Steffie Woolhandler, M.D., M.P.H. Cambridge, MA
Dr. Steffie Woolhandler, a co-founder of PHNP and current board member, is a professor of medicine at Harvard Medical School and co-director of the school’s General Internal Medicine Fellowship program. She is also a primary care physician at Cambridge Hospital in Cambridge, Mass. She worked in 1990-91 as a Robert Wood Johnson Foundation health policy fellow at the Institute of Medicine and the U.S. Congress. Dr. Woolhandler is a frequent speaker and has written extensively on health policy. She is a principal author of many PNHP articles published in the JAMA, the New England Journal of Medicine and other professional journals. On June 24 she testified before the Health Subcommittee of the House Energy and Commerce Committee and on June 28 to the House Judiciary Subcommittee on Commercial and Administrative Law about medical causes of bankruptcy.
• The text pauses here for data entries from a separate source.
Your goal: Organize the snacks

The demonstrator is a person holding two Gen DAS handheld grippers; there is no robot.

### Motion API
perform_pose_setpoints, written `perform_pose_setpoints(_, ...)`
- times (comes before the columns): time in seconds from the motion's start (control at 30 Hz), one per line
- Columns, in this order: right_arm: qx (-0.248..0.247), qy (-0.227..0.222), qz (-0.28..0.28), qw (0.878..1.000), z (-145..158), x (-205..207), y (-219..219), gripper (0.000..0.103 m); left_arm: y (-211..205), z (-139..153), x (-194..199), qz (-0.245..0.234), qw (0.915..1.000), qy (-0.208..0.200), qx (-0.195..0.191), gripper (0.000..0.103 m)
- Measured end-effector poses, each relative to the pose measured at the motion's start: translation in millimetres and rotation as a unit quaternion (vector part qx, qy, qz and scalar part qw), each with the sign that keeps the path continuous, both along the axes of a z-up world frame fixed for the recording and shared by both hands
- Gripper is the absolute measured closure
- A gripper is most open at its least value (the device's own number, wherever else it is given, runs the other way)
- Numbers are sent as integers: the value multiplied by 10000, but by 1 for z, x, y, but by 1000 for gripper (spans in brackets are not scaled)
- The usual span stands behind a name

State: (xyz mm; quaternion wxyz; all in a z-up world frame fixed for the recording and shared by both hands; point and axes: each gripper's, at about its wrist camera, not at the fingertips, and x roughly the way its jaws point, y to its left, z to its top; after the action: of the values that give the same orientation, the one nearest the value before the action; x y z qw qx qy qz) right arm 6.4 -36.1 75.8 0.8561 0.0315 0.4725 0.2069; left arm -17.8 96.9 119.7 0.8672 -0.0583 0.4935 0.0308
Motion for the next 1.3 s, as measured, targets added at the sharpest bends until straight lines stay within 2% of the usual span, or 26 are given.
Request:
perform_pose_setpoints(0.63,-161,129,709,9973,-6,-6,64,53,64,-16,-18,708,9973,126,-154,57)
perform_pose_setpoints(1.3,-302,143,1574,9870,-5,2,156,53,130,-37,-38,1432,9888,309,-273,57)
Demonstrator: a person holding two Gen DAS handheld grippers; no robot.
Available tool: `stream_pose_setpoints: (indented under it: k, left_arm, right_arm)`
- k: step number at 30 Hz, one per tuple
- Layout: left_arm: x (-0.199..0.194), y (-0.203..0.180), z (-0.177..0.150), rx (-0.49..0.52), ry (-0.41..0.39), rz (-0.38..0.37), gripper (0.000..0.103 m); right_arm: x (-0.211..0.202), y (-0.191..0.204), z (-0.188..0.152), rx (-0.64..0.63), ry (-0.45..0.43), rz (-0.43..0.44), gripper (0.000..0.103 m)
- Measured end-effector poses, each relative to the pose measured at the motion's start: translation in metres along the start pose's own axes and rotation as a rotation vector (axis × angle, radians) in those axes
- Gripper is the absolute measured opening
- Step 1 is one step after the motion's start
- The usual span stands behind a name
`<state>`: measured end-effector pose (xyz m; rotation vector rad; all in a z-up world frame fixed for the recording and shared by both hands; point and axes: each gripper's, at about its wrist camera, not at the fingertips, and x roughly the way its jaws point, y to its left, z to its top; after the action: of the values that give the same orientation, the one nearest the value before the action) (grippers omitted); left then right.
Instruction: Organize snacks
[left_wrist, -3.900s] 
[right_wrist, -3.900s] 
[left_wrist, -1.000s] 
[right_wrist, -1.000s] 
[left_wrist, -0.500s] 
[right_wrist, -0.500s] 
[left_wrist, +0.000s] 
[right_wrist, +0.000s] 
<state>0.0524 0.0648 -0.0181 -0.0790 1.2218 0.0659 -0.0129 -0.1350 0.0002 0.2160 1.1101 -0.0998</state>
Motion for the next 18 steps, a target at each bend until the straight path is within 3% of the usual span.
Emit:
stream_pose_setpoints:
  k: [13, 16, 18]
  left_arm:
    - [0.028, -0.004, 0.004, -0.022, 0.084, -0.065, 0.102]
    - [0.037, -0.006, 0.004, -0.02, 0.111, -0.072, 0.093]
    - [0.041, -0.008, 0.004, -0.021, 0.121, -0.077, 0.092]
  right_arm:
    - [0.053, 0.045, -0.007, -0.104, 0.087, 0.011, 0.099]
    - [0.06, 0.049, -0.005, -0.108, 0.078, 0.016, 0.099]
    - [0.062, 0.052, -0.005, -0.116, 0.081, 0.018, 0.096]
Quentin Young, M.D., M.A.C.P. Chicago, IL
Dr. Quentin Young, an internist who recently retired from a decades-long practice in the Hyde Park community on Chicago’s South Side, is national coordinator of PNHP. He is clinical professor of preventive medicine and community health at the University of Illinois Medical Center. Dr. Young graduated from Northwestern Medical School and did his residency at Cook County Hospital in Chicago. During the 1970s and early 1980s, he served as chairman of the Department of Internal Medicine at Cook County, where he established the Department of Occupational Medicine. He has been a member of the American Medical Association since 1952. In addition distinguished career as a physician, Dr. Young has been a leader in public health policy and medical and social justice issues. He was Dr. Martin Luther King Jr.’s personal physician during Dr. King’s stays in Chicago. In 1998, he had the distinction of serving as president of the American Public Health Association and in 1997 was inducted as a Master in the American College of Physicians.

Physicians for a National Health Program is a 17,000 member nonprofit national organization of doctors who advocate for single-payer health insurance.